▸ What the exercise asks:
Copy, from the material below, every line in which the word "this" can be found.

### Exercise materials

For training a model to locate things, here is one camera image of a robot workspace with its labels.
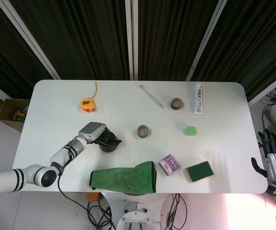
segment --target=orange object
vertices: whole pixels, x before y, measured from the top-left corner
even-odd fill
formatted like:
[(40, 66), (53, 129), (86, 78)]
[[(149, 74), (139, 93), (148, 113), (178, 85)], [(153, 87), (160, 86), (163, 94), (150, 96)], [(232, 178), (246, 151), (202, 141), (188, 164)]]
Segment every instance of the orange object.
[(98, 200), (100, 193), (86, 193), (86, 200), (88, 202)]
[(87, 97), (82, 99), (80, 102), (80, 107), (82, 110), (85, 110), (86, 112), (93, 112), (95, 111), (95, 103), (94, 98), (96, 96), (96, 93), (98, 92), (98, 84), (95, 82), (95, 92), (92, 97)]

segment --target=green block
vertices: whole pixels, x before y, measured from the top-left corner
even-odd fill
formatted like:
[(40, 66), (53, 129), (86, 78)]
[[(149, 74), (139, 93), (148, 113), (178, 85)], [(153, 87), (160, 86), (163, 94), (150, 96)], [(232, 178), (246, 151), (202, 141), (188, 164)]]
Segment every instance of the green block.
[(188, 126), (186, 129), (186, 135), (187, 136), (194, 136), (196, 135), (196, 127), (194, 126)]
[(185, 171), (191, 182), (201, 180), (214, 174), (207, 161), (188, 167)]

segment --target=purple box
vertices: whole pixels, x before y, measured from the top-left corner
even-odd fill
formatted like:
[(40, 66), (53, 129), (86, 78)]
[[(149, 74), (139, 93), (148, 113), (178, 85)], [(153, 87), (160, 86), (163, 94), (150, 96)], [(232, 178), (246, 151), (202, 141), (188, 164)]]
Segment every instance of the purple box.
[(160, 167), (164, 170), (164, 172), (169, 176), (171, 173), (176, 171), (180, 165), (177, 161), (169, 154), (166, 156), (161, 162), (158, 163)]

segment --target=green cube
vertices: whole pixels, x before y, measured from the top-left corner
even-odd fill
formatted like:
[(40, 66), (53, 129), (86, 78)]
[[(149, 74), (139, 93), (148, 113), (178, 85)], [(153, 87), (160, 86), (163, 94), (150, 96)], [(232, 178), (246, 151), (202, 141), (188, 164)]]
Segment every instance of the green cube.
[(196, 135), (196, 127), (194, 126), (188, 126), (186, 129), (186, 135), (187, 136), (194, 136)]

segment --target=black curtain
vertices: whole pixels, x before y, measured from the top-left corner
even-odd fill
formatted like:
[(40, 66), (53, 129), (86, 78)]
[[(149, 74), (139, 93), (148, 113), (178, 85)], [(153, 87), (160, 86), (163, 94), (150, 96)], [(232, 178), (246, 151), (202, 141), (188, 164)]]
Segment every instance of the black curtain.
[(276, 0), (229, 0), (192, 81), (235, 81), (248, 101), (276, 80)]
[(124, 0), (11, 0), (62, 79), (129, 80)]
[(28, 99), (42, 79), (52, 78), (0, 9), (0, 89)]
[(184, 81), (217, 2), (139, 0), (139, 80)]

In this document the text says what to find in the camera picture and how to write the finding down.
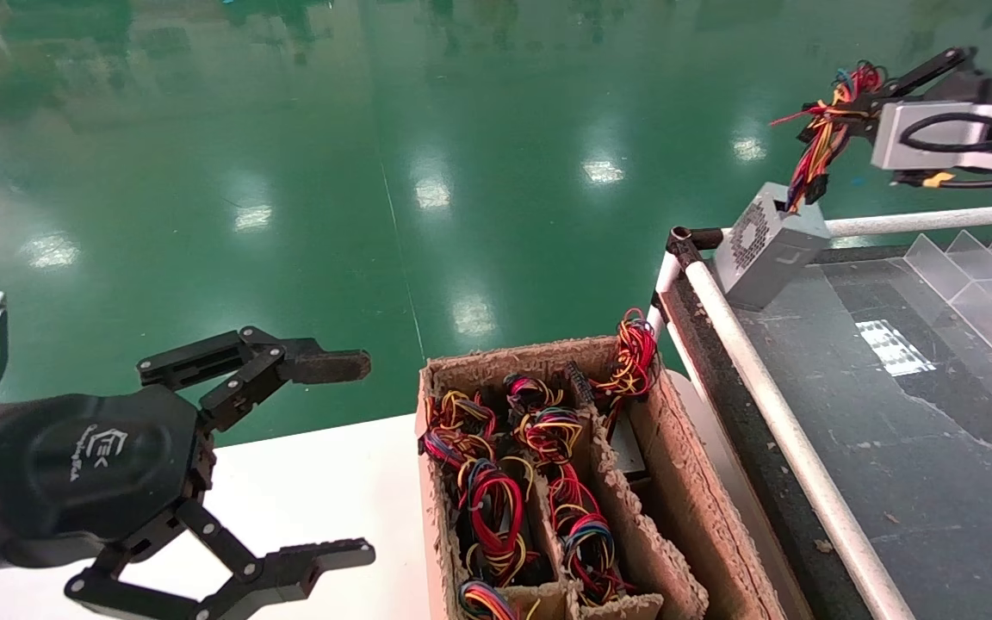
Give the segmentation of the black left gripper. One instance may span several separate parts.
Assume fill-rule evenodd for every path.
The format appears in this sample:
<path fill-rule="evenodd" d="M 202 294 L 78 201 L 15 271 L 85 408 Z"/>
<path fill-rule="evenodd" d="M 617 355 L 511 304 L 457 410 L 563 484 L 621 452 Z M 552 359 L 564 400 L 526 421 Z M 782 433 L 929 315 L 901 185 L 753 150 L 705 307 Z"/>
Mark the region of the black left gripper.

######

▸ Response box:
In this document the text says what to find in the camera picture and how to write the finding down.
The format appears in this sample:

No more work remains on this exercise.